Zwar lässt Heidelberger bei Ludofact produzieren, und war deshalb direkt nicht von der Pleite des zweiten großen Konfektionierers Scheer im vergangenen Herbst betroffen. Doch wie viele andere bekam auch Heidelberger die Folgen der Scheer-Pleite indirekt zu spüren, da in der ganzen Branche durch die unvorhergesehenen Kapazitätsverlagerungen sich die Aufträge gestaut haben. So erscheint die eine und andere Neuheit, die schon für Ende 2011 angekündigt war, tatsächlich erst jetzt, zum Beispiel Die Gulli-Piratten und Das letzte Bankett.
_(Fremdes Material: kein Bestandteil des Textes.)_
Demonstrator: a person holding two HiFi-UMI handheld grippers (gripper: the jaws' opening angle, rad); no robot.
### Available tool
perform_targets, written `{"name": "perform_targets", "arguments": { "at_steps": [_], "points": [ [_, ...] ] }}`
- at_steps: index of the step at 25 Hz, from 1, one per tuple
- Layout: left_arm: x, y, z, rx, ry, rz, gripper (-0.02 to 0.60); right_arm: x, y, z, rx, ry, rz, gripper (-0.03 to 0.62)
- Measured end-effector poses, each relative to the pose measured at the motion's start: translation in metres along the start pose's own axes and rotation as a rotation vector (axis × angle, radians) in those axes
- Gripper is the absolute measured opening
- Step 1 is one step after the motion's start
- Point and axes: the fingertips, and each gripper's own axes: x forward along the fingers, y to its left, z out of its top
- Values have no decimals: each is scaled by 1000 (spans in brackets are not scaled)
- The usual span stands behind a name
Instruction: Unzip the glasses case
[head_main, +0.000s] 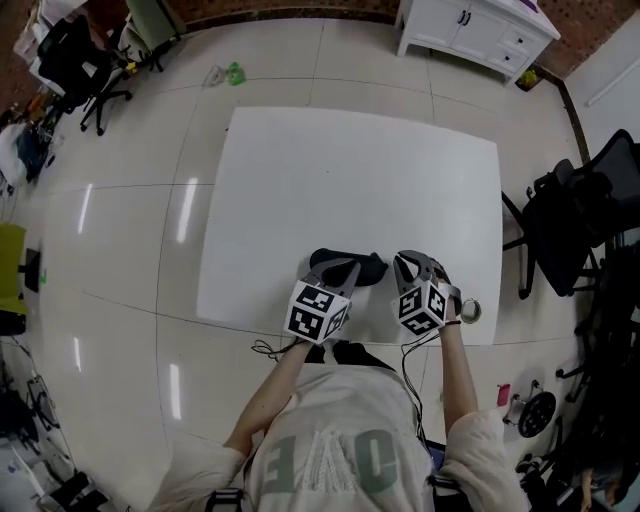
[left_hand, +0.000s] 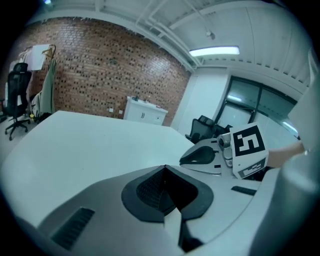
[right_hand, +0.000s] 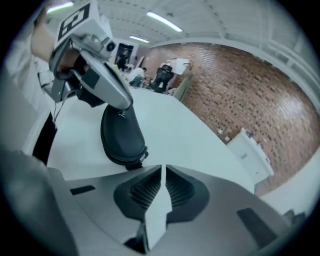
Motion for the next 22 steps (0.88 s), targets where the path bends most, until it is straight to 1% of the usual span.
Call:
{"name": "perform_targets", "arguments": {
  "at_steps": [2, 3, 4, 6, 7, 8, 9, 10, 11, 12, 14, 15, 16, 18, 19, 20, 21, 22],
  "points": [
    [-10, 5, 12, -19, -50, 8, 5, -20, -10, -1, 218, -65, -32, 0],
    [-17, 10, 20, -30, -91, 18, 5, -32, -18, 1, 359, -126, -57, 0],
    [-24, 14, 30, -38, -143, 31, 5, -46, -28, 3, 515, -201, -86, 2],
    [-37, 22, 55, -54, -275, 54, 5, -73, -52, 6, 831, -365, -146, 2],
    [-44, 25, 68, -64, -346, 62, 5, -85, -62, 8, 971, -449, -158, 2],
    [-49, 27, 79, -73, -411, 69, 5, -97, -70, 12, 1087, -533, -157, 0],
    [-54, 29, 89, -80, -468, 79, 5, -108, -77, 15, 1175, -615, -155, 1],
    [-59, 31, 97, -84, -516, 93, 5, -118, -82, 19, 1237, -682, -167, 2],
    [-64, 32, 102, -91, -555, 110, 5, -125, -86, 20, 1269, -720, -192, 0],
    [-68, 34, 105, -104, -587, 128, 5, -130, -87, 21, 1275, -732, -218, 0],
    [-73, 33, 104, -140, -621, 143, 5, -137, -83, 23, 1254, -731, -239, 0],
    [-72, 29, 102, -153, -618, 121, 5, -141, -81, 24, 1245, -737, -233, 0],
    [-67, 23, 102, -164, -603, 70, 5, -145, -79, 24, 1241, -749, -222, 0],
    [-60, 7, 105, -214, -590, -79, 5, -153, -79, 27, 1232, -775, -199, 0],
    [-63, 3, 109, -253, -611, -134, 5, -158, -76, 30, 1222, -786, -184, 0],
    [-71, 0, 113, -283, -643, -158, 5, -163, -72, 33, 1205, -795, -169, 0],
    [-82, -1, 115, -291, -675, -157, 5, -168, -66, 36, 1185, -802, -156, 0],
    [-94, -3, 116, -275, -700, -145, 5, -174, -60, 39, 1165, -808, -149, 0]
  ]
}}
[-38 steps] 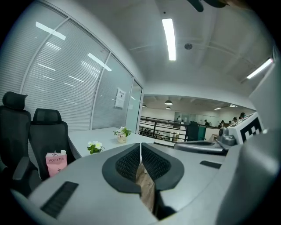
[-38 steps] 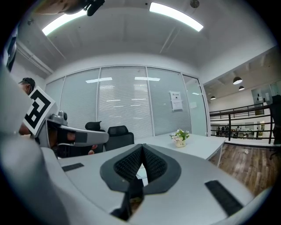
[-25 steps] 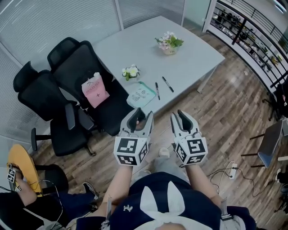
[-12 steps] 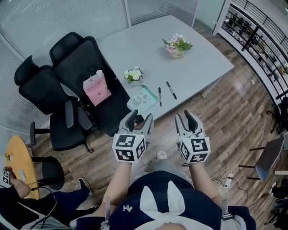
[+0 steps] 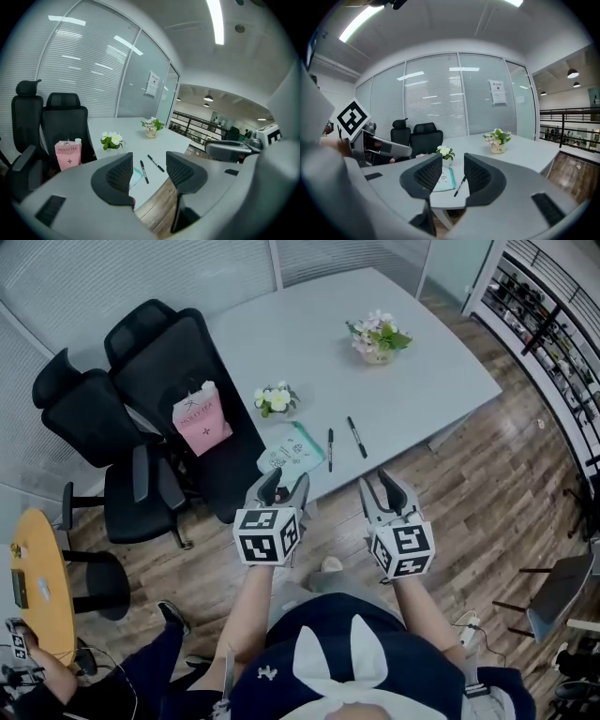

Im Laufe des Frühjahrs sollen an noch nicht angekündigten Novitäten unter anderem folgende Spiele folgen:
- Oh, Sultan! Das ist ein Spiel im Stil von Die Werwölfe von Düsterwald, wobei die übernommenen Rollen nicht starr sind, sondern während des Spiels auch gewechselt werden können. Thema ist nämlich die geplante Ermordung des Sultans durch den einen Teil der Gruppe und die Verhinderung durch die andere. Ähnlichkeiten mit Revolutionsereignissen in der arabischen Welt sind rein zufällig.
- Walter Schranz, österreichischer Spieleautor, hatte seinem Kartenspiel das Sammeln von Juwelen gewidmet. Der Mechanismus gefiel den Heidelbergern, das Thema jedoch nicht. So wurden aus Smaragden und Diamanten plötzlich Strandanimateure, Go-go-Girls und Liegestühle, und die Handlung wurde auf „Malle“ verortet. Ballermann-mäßig heißt der Titel deshalb nun Titten, Ärsche, Sonnenschein.
- Gemeinsam mit Lookout Games kommt Agricola in einer Zweipersonen-Variante, die mit ihren Regeln ein wesentlich schnelleres Spiel erlaubt. Die Dauer soll bei etwa einer halben Stunde liegen.
Hinzu kommen noch eine ganze Reihe an Spielen und Erweiterungen im Fantasybereich.